Content-type: text/html Downes.ca ~ Stephen's Web ~ Innovation and Value

Stephen Downes

Knowledge, Learning, Community

Half an Hour, Oct 25, 2017

Responding to George Couros, Thinking About Research, Innovation, Test-Scores, and Creativity

You write (and this is the theme of the whole post, really): "One thing I am still adamant about…know the people you serve and move backward from there.  That is always your best bet."

My experience is that you can't know who you are serving before you begin to serve them, and that there is an inexhaustible and always changing store of knowledge about a person.

So I don't try to know people before I serve them. Here's how it works for me:

- I bring things to the table - background knowledge, communication skills. a big grey cat sitting on my desk...
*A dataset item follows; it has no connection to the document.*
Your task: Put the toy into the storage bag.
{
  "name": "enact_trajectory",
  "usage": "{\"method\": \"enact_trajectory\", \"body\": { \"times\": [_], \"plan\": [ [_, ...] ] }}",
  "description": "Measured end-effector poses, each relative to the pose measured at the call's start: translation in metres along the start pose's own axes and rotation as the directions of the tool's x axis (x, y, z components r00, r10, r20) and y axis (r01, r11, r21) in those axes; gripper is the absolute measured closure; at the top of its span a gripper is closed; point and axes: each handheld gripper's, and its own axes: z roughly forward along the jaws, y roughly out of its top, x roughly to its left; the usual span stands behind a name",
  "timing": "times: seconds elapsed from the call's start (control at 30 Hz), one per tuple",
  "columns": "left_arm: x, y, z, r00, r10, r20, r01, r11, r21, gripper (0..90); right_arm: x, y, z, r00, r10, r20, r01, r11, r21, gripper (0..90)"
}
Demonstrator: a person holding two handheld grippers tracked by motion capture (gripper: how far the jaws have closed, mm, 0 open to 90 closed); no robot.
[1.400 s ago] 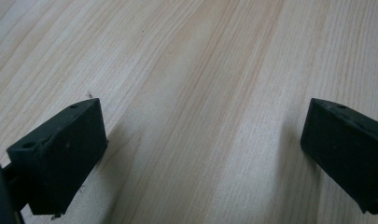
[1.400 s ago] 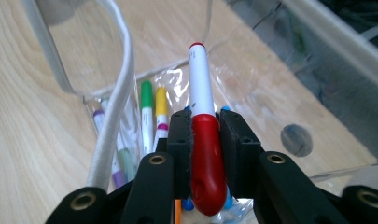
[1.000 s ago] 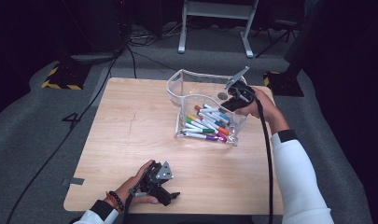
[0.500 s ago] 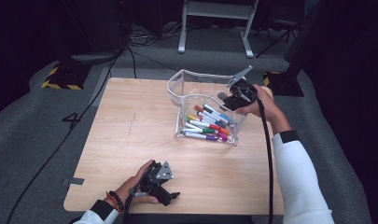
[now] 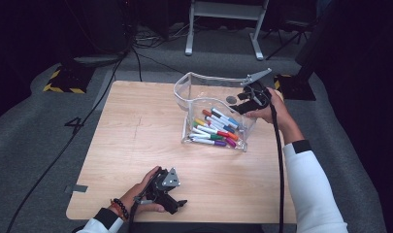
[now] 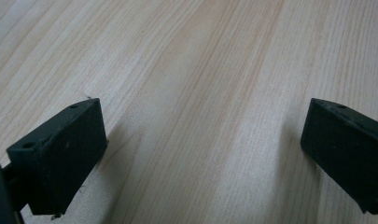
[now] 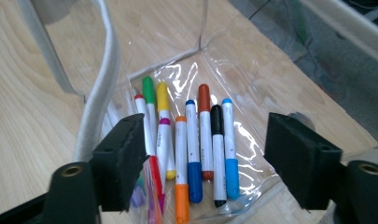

- People come to me for those things, and we begin.

- I experiment, using some of my existing tools, creating new tools, interacting with the person or the audience

So how does this related to research and innovation. Well, I think the same stipulations hold.

- the whole idea of 'know your customer' or 'know your market' is overrated. I think that you have to bring something to the table. It may or may not serve a previously identified need.

- the research and development programme is also iterative. You start, you work back and forth with a potential market, you iterate and you develop creatively

Which leads us to what we mean by 'innovation':

- innovation is the *outcome* of an interaction with a market, not what leads to it. The idea of some genius working in advance with a pile of research and coming up with an 'innovation' is nonsense

- what makes the creative process work, and what makes some development or invention an 'innovation' is the fact that it creates some *benefit* for both the creator and the market (you need both)

Which leads to the items in this post:

- the only 'evidence' is in the interaction. The 'research literature' (including studies and data etc) are a source for ideas, but serve as 'evidence' only after the fact, as a rationalization

- the biases in the research aren't what people think they are - they are biases in the way research is conducted, and of the values served by the research, and not with respect to belief or support in some fact or another

- there's another set of 'biases' which aren't really biases, they're errors of reasoning - the confirmation bias, for example (the example you cite is a case of this), and people *can* be free of these errors (though they often don't want to be)

- my bias is toward practical application. As they say, 'quality ships'. I won't say I'm always successful in this, but this is were I put my efforts.

- what counts as evidence always depends on the context.  I don't care about course completion or test grades, for example. I do care about personal empowerment, self actualization, and broader social benefit.

I think that most of the research that constitutes 'evidence' for 'evidence-based decision making' is bunk (this includes Hatties stuff - http://www.downes.ca/post/67136 ). It's not real research, but instead a type of busy-work intended to provide the authors with credentials.

The types of generalizations we can reach by conducting trials with fixed and mutable variables is extremely limited. Individual variability in cognitive function is far greater than in physical function (and even in fields like medicine, doctors are wary of applying generalizations to specific cases)

The best (and most innovative) researchers are not those who master statistical syllogisms, but rather, those who are creative and imaginative, who have strong core skills (pattern recognition, sense of value, contextual awareness, practicality, inference and change processes) and a willingness to engage with the technology, the people, and with other researchers.